Nancy : une violente agression homophobe et transphobe dénoncée par le maire
Le maire PS de Nancy, Mathieu Klein, a vivement condamné ce qu'il a qualifié de « violente agression à caractère vraisemblablement transphobe et homophobe ». Cette déclaration fait suite à une altercation survenue dans le centre-ville de Nancy, en Lorraine, au cours du week-end dernier. Trois personnes, un homme et deux femmes, ont officiellement déposé plainte auprès des autorités judiciaires, comme l'a confirmé le parquet de la ville.
Les détails de l'agression initiale
Selon les déclarations des victimes à la police, les faits se sont produits dans la nuit de vendredi à samedi, alors qu'elles sortaient d'une discothèque. L'homme a rapporté avoir été « projeté au sol par un agresseur qui lui a porté également plusieurs coups de pied et de poing au visage et aux côtes ». Cette attaque brutale a immédiatement suscité l'inquiétude des deux amies de la victime, qui ont tenté de s'interposer pour mettre fin à la violence.
Une escalade de violence avec des insultes homophobes et transphobes
Malheureusement, leur intervention n'a pas suffi à calmer la situation.
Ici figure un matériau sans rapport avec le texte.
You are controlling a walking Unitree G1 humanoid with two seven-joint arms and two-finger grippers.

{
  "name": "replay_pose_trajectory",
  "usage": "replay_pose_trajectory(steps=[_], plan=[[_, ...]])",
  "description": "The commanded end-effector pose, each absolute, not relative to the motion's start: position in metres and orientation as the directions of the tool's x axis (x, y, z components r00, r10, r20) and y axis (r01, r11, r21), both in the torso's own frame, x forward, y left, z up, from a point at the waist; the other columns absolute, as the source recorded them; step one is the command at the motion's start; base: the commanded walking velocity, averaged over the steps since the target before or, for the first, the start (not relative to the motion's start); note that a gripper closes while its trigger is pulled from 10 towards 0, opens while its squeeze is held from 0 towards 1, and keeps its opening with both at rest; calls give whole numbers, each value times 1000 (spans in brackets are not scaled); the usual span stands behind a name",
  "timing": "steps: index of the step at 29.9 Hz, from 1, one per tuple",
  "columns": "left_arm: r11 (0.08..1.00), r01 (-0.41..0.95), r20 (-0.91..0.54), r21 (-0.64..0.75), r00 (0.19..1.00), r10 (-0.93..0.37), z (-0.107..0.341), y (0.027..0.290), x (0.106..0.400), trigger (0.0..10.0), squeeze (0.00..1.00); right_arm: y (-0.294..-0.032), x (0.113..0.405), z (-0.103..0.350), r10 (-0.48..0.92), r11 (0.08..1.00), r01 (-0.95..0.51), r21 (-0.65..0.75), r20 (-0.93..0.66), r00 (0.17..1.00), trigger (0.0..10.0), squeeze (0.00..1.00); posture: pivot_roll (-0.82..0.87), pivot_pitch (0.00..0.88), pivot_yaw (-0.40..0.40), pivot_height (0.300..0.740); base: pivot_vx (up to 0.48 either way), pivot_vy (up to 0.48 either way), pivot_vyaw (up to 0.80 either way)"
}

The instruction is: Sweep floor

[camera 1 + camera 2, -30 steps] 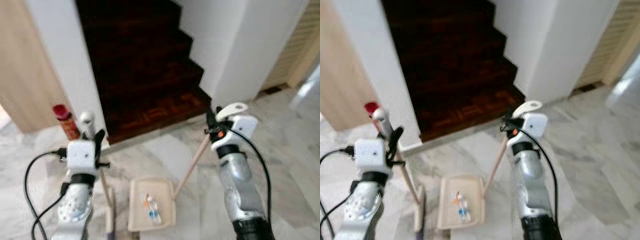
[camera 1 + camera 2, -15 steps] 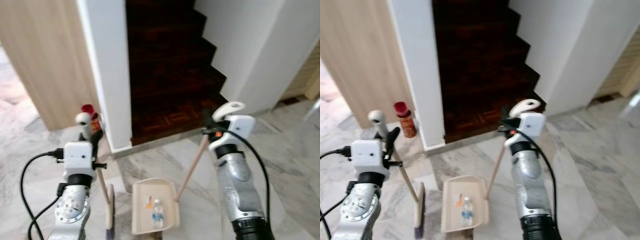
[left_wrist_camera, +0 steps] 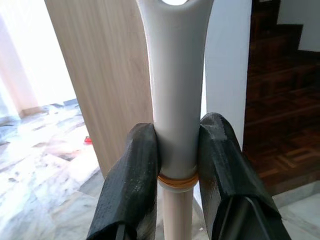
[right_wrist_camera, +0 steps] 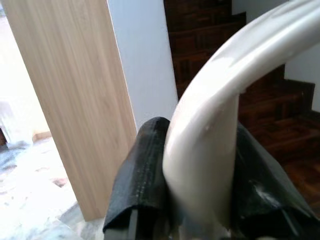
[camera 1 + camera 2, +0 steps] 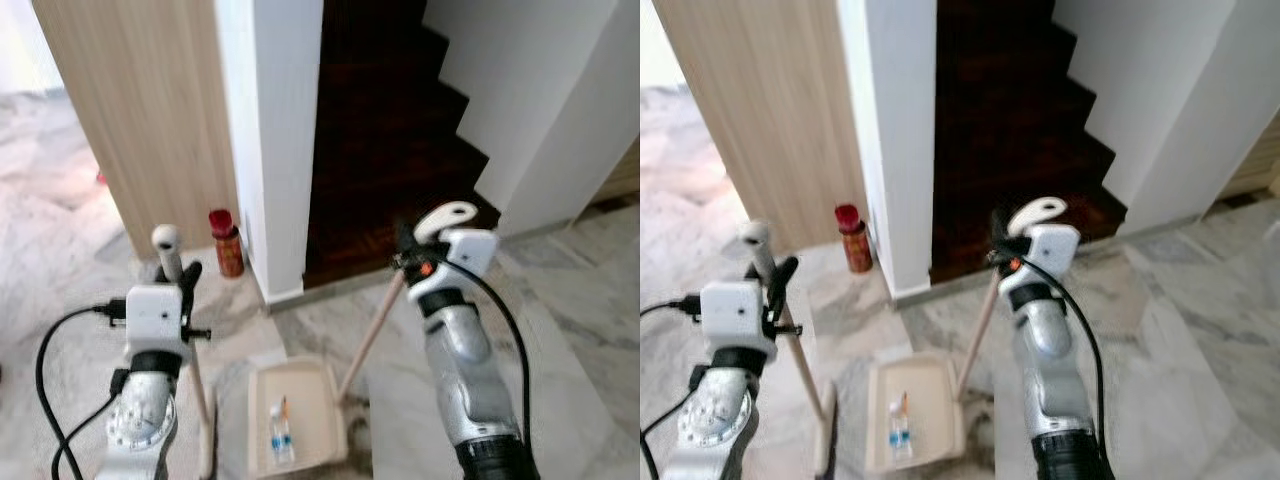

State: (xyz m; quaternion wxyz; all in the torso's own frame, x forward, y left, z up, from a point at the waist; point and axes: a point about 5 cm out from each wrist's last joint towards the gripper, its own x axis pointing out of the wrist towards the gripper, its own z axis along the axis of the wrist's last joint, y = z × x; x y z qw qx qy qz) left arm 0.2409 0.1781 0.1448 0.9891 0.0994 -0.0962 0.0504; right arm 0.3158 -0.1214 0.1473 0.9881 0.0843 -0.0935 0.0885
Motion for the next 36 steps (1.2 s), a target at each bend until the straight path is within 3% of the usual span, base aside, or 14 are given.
replay_pose_trajectory(steps=[1,19,27,36], plan=[[972,-118,264,203,962,61,158,175,243,10000,0,-124,317,162,142,966,-192,173,265,954,10000,0,54,0,-29,740,0,349,0],[968,-141,257,206,963,85,159,179,241,10000,0,-118,317,160,165,959,-214,186,247,955,10000,0,67,51,-28,740,0,358,0],[967,-148,255,207,962,93,160,180,242,10000,0,-117,318,160,165,959,-213,185,245,955,10000,0,69,56,-30,740,0,364,647],[967,-148,250,209,964,93,159,180,242,10000,0,-118,319,160,159,958,-208,196,236,959,10000,0,66,68,-28,740,0,364,0]])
Les deux femmes ont également été frappées par l'agresseur, qui proférait des insultes homophobes et transphobes, comme l'a relaté le procureur François Capin-Dulhoste. L'altercation a rapidement dégénéré lorsqu'un groupe d'une quinzaine de personnes s'est mêlé à la scène, portant des coups supplémentaires aux trois victimes. Cette mobilisation collective a aggravé la gravité de l'incident, transformant une agression isolée en un épisode de violence de groupe.
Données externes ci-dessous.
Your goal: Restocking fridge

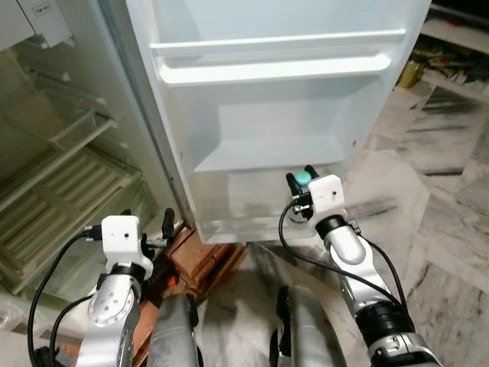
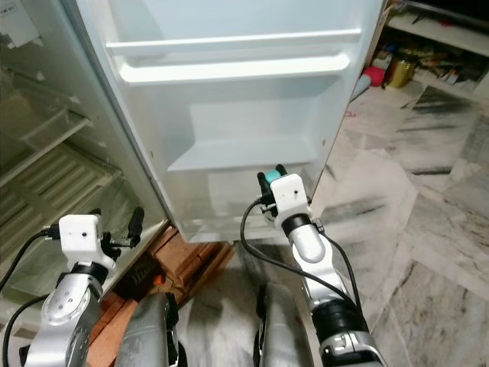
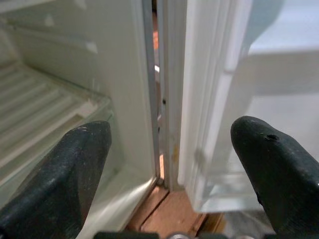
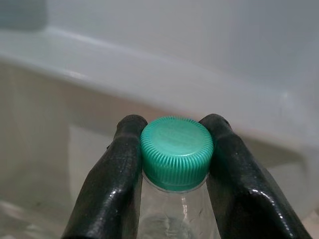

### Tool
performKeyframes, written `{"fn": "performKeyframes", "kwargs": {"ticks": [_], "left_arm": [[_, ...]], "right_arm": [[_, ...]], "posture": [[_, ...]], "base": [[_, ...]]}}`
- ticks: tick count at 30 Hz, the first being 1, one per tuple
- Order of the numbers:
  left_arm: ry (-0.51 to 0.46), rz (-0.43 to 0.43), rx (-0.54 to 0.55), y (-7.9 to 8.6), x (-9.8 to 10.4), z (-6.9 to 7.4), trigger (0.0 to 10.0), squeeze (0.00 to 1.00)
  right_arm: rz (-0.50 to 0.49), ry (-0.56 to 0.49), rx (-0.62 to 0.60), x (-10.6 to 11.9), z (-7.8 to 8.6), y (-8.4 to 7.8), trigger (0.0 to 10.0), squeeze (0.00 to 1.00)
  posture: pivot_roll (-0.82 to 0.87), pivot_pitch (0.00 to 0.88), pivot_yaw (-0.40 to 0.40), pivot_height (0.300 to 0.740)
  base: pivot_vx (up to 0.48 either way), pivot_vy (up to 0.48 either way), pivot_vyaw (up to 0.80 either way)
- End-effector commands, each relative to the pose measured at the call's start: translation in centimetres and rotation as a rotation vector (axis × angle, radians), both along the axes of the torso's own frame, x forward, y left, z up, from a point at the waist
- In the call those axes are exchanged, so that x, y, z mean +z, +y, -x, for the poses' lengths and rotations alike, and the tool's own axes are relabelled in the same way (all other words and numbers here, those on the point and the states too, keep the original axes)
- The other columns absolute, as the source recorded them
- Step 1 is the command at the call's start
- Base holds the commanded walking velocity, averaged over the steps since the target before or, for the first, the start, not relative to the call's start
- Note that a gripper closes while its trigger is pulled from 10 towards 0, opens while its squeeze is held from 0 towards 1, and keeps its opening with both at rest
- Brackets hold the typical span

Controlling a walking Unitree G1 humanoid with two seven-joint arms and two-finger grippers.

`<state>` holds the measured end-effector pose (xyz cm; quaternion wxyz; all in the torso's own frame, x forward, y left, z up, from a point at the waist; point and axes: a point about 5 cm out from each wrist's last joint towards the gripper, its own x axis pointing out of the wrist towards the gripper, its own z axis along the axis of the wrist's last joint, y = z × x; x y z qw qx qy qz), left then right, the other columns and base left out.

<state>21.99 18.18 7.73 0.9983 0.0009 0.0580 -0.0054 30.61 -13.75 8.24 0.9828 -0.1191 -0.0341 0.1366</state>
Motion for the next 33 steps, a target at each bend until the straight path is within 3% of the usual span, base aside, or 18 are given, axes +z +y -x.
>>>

Une seconde agression signalée peu après
Le procureur a également précisé qu'une « seconde agression homophobe » est survenue environ une demi-heure plus tard. Un autre homme a signalé avoir été attaqué par les mêmes individus, confirmant ainsi un schéma répété de violence motivée par des préjugés. Ces événements successifs soulignent un climat de tension et d'intolérance dans la zone, nécessitant une réponse judiciaire rapide et ferme.
Ouverture d'une enquête et absence d'interpellation
Face à ces actes graves, une enquête a été ouverte pour violences volontaires aggravées, avec deux circonstances aggravantes : la réunion des agresseurs et l'orientation sexuelle ou l'identité de genre des victimes. Cette qualification juridique reflète la nature discriminatoire des faits et pourrait entraîner des peines plus sévères en cas de condamnation. Cependant, à ce stade, aucune interpellation n'a eu lieu, laissant les auteurs présumés en liberté pendant que les investigations se poursuivent.
Les autorités locales et judiciaires appellent à la vigilance et encouragent toute personne ayant des informations à se manifester. Cette affaire met en lumière les défis persistants de la lutte contre les violences homophobes et transphobes en France, en particulier dans les espaces publics urbains comme Nancy.